LASHKARGAH, Afghanistan – An Afghan girl who says her brother sought to use her as a suicide bomber asked President Hamid Karzai on Wednesday to find her a new home.
In an interview with The Associated Press, the girl known as Spozhmai said she fears that if she returns to her family she again will be asked to blow herself up with an explosives-packed vest. During the interview she called on Karzai to put her "in a good place."
Spozhmai, who authorities say is 10, was detained by police Monday after what they described as a botched attempt to blow up a police checkpoint in southern Khan Nishin district. She is in protective custody in the Helmand provincial capital Lashkargah. Police continue to search for the girl's brother, who they say escaped with the suicide vest.
"If I go back they will do the same to me, they will make me wear the suicide vest," Spozhmai told the AP. "I won't go back there. God didn't make me to be a suicide bomber."
Omar Zawak, a spokesman for the Helmand provincial governor, said Spozhmai's case is being investigated "very carefully and seriously." Zawak said more details may emerge after the girl's father is questioned.
"The governor has appointed a team to investigate the exact information and details," the spokesman said. "We have arrested the father and after we speak with him we will give you more details."
The head of a local human rights group said his group is working with the police and other officials to arrange care for the girl.
"It is a deep concern of the Human Rights Council to save the life of this child because the situation in Helmand and in Khan Nishin district is not very safe for now," Bilal Seddiqi said.

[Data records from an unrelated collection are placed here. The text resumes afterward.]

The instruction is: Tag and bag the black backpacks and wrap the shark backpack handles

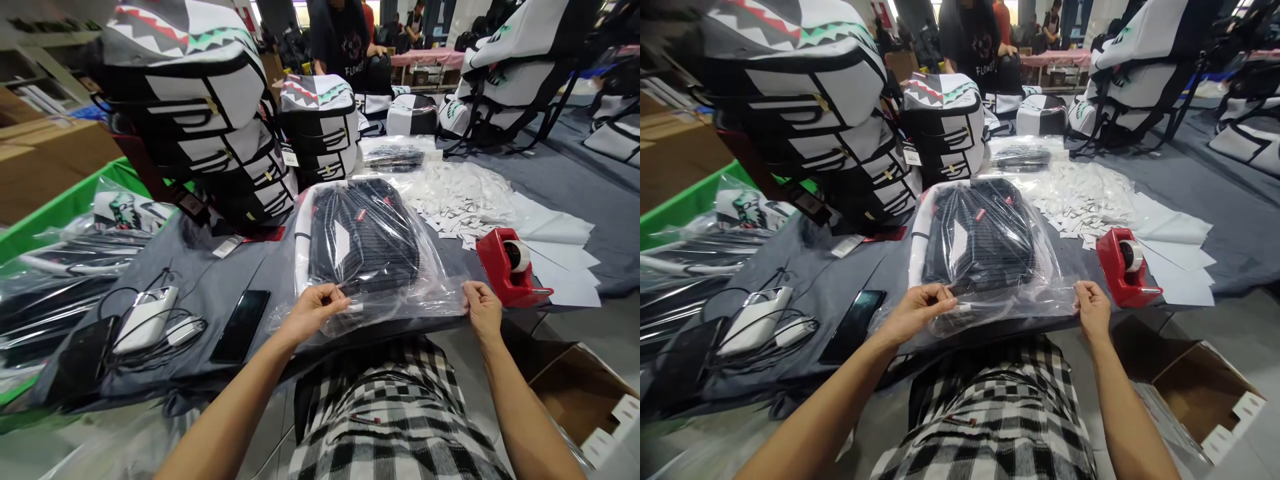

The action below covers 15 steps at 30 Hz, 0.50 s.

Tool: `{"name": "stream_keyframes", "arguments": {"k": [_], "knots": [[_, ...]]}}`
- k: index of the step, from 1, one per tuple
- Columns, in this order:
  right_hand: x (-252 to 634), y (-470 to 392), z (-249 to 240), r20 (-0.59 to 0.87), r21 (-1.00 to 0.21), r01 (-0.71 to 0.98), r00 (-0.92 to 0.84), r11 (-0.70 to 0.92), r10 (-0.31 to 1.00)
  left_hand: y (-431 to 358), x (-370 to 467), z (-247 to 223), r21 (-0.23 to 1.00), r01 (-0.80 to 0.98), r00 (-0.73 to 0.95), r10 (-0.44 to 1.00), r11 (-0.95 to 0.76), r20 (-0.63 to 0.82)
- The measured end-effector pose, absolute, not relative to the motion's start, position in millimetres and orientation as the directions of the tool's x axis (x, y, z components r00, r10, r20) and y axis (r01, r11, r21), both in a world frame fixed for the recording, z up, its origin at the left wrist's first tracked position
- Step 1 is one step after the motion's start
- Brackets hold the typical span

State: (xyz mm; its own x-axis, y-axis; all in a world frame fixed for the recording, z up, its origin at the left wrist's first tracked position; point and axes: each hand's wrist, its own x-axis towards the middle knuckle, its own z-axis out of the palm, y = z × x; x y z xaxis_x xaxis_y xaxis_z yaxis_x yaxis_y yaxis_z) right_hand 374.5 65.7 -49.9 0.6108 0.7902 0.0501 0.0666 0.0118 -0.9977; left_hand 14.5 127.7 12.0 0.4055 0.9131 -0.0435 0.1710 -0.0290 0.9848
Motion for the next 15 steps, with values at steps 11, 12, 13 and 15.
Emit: {"name": "stream_keyframes", "arguments": {"k": [11, 12, 13, 15], "knots": [[387, 73, -39, -0.032, -0.997, 0.029, 0.647, -0.067, 0.762, 132, 18, 13, 0.967, 0.255, 0.378, 0.922, -0.022, -0.079], [397, 64, -34, 0.017, -0.996, 0.075, 0.681, -0.047, 0.732, 132, 19, 14, 0.965, 0.261, 0.379, 0.922, -0.023, -0.081], [410, 55, -29, 0.078, -0.99, 0.14, 0.714, -0.032, 0.696, 132, 19, 14, 0.964, 0.264, 0.382, 0.921, -0.024, -0.082], [441, 37, -17, 0.221, -0.948, 0.314, 0.76, -0.047, 0.611, 132, 19, 16, 0.963, 0.267, 0.395, 0.915, -0.03, -0.081]]}}
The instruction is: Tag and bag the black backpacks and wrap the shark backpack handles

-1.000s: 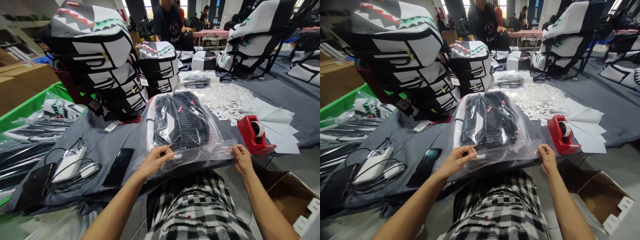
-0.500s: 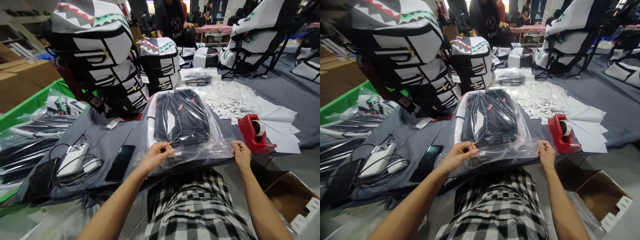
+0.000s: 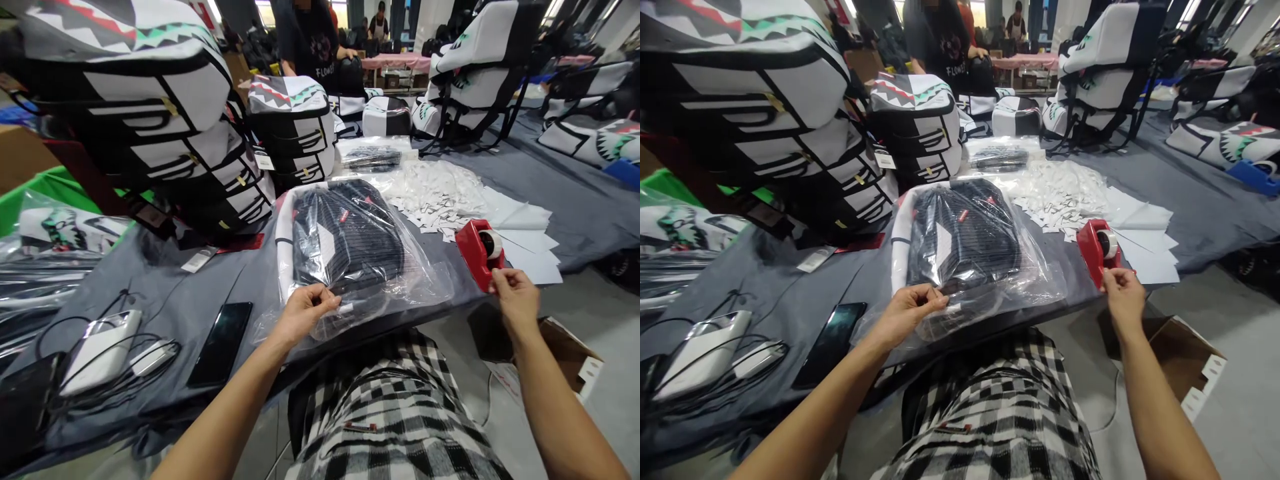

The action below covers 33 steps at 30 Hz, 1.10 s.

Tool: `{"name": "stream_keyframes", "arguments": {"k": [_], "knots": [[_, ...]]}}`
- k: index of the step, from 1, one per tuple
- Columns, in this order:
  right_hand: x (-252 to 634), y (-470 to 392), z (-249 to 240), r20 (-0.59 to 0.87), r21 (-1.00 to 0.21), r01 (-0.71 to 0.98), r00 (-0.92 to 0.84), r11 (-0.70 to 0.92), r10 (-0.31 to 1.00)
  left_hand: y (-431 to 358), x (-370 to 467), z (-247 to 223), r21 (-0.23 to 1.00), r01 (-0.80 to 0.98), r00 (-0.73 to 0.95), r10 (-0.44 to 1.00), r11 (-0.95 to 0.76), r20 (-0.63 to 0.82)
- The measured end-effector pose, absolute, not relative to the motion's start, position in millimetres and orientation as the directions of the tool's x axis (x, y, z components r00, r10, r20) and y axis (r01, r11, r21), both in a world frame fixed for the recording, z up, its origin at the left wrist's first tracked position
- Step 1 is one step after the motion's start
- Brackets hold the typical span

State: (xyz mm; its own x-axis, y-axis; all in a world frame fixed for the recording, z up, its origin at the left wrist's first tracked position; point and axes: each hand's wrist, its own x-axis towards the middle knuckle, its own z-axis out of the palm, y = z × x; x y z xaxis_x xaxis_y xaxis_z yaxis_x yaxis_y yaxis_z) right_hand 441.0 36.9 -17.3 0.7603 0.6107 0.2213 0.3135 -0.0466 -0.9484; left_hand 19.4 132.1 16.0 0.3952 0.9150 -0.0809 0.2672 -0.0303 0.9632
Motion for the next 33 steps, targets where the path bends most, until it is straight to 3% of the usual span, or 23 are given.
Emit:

Police say they believe the girl's account, in which her brother asked the girl to wear a suicide vest and approach a police checkpoint to ask for a ride to a neighboring province. The girl backed out of the plan at the last minute and her brother, identified as Zahir, fled with the vest, police said.
Karzai condemned the Taliban over the incident, but the group denied any involvement in the alleged plot.
Human rights groups say the insurgent group occasionally has dispatched children for suicide bombings, but girls have been rarely used for such attacks.